## What to work on
If a line in the data holds "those", copy that line out in full.
-- -- --
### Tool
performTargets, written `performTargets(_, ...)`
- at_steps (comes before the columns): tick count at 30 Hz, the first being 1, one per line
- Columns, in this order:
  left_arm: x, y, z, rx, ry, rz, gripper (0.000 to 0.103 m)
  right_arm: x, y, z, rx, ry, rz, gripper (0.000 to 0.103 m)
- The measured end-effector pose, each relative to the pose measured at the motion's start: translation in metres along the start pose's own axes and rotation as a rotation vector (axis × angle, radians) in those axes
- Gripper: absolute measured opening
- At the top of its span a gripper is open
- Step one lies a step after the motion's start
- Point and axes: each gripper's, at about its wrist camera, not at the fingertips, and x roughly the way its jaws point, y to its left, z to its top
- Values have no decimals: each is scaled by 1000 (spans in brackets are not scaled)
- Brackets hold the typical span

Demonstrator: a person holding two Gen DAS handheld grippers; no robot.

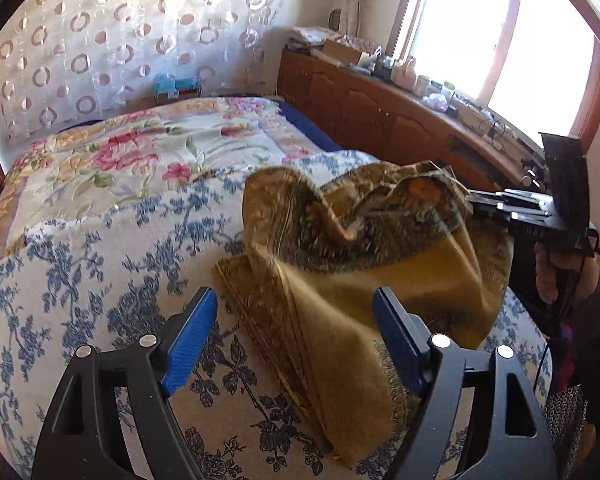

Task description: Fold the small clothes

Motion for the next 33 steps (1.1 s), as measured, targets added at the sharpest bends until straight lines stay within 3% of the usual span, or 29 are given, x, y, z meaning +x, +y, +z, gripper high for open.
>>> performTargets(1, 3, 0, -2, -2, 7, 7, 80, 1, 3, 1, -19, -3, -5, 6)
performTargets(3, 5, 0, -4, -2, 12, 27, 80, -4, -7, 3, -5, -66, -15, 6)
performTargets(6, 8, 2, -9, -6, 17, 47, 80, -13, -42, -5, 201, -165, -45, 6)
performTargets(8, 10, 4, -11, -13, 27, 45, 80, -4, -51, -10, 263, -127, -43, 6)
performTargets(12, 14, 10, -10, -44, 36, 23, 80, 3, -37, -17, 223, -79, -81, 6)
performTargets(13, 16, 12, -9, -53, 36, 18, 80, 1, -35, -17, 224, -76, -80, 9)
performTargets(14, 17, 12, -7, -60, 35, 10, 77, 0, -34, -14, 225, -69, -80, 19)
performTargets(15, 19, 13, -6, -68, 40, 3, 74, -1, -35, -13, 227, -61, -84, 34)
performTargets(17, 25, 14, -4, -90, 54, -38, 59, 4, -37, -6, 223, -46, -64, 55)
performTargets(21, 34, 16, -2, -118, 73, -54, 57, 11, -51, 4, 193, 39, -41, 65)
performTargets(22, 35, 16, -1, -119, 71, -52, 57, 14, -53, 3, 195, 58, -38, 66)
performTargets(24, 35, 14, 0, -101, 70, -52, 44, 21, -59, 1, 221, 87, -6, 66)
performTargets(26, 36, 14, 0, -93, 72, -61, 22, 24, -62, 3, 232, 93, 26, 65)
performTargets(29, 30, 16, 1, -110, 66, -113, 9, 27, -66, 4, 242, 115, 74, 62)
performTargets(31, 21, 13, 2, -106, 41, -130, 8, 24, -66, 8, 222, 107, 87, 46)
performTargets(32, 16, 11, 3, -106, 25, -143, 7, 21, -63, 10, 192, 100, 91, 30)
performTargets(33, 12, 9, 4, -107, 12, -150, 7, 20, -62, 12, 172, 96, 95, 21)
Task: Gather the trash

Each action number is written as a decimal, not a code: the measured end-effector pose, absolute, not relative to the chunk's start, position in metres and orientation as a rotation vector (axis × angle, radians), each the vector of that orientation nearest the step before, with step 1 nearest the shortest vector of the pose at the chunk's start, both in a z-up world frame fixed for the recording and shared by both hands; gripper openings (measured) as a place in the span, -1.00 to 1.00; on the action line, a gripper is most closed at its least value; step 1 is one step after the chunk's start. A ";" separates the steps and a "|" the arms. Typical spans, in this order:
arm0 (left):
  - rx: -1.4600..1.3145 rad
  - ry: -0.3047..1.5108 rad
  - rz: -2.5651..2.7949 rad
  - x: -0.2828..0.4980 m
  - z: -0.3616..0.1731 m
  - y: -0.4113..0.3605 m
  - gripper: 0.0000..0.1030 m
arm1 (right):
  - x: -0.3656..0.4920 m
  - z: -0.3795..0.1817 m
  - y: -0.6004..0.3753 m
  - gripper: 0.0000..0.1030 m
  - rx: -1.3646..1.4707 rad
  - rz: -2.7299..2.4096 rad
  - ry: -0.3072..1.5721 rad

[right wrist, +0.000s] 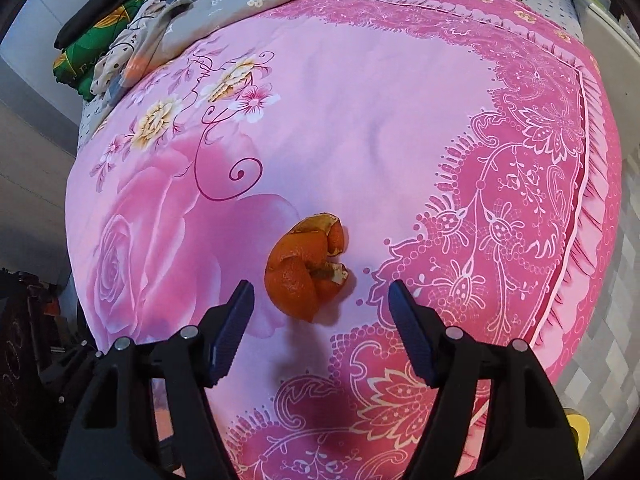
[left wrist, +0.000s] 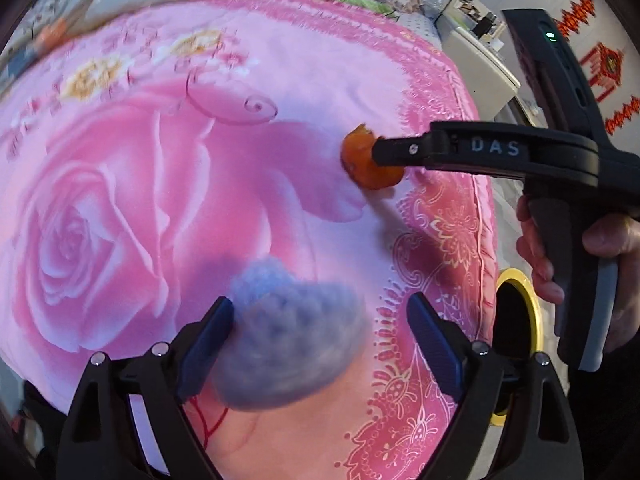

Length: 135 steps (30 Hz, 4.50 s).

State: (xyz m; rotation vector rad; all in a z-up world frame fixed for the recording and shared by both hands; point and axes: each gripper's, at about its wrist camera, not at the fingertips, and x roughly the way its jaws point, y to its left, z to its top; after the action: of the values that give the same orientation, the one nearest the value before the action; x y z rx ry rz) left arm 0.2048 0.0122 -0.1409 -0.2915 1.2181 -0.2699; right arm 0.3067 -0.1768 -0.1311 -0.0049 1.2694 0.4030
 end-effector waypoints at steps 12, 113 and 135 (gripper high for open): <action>-0.214 1.178 -0.271 0.203 -0.149 0.004 -0.05 | 0.308 -0.150 -0.158 -0.06 -0.066 0.398 1.279; -0.037 1.135 -0.790 0.105 -0.076 -0.229 0.51 | 0.054 -0.067 -0.526 -0.25 0.459 -0.016 1.025; -0.159 1.047 -0.510 0.132 -0.075 -0.099 0.56 | 0.101 -0.069 -0.428 -0.23 0.288 0.127 1.056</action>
State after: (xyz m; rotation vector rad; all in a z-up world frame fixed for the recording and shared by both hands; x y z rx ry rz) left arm 0.1320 -0.0986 -0.0747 -0.1593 1.0469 -0.5103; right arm 0.1007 -0.4283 -0.0686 0.2879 1.0565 0.1272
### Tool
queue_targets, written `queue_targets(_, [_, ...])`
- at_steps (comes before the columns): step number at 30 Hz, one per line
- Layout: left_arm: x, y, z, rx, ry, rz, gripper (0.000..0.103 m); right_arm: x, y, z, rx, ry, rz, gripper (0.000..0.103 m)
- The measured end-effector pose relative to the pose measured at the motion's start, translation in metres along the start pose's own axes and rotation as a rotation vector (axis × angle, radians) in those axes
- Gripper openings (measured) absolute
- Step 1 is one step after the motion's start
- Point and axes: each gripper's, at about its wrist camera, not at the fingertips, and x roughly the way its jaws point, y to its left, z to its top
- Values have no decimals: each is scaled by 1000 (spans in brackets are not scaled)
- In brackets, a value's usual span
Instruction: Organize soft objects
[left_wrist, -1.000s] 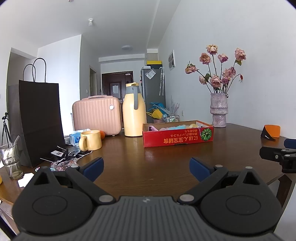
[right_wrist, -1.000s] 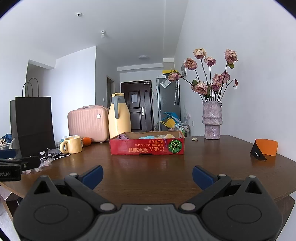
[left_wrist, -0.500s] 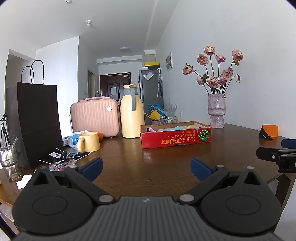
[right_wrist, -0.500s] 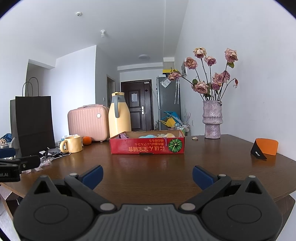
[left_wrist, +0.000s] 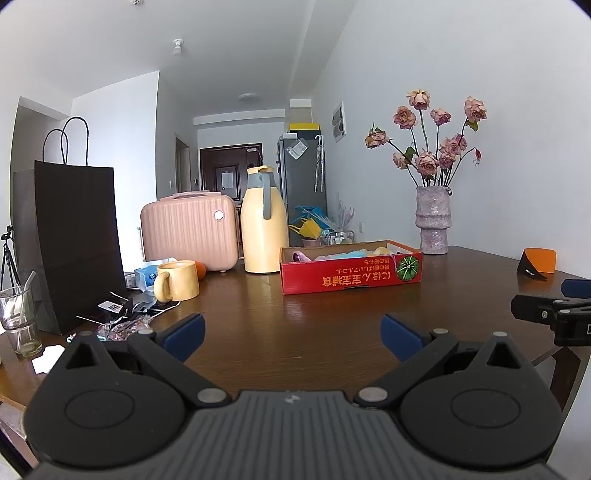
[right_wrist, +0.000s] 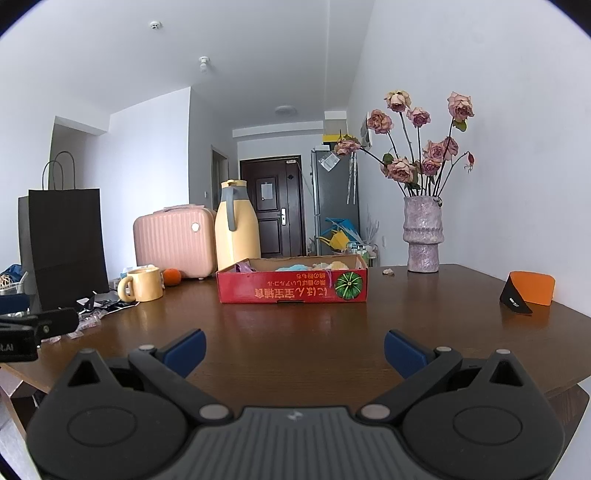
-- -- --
## Exercise response
- The measured end-effector pose, each relative to the pose measured at the motion's start: translation in metres along the start pose's own axes and rotation as a rotation vector (axis × angle, radians) in those axes
- The measured end-effector pose relative to the pose measured at the motion's start, translation in metres along the start pose's own axes and rotation as a rotation vector (axis × angle, radians) in those axes

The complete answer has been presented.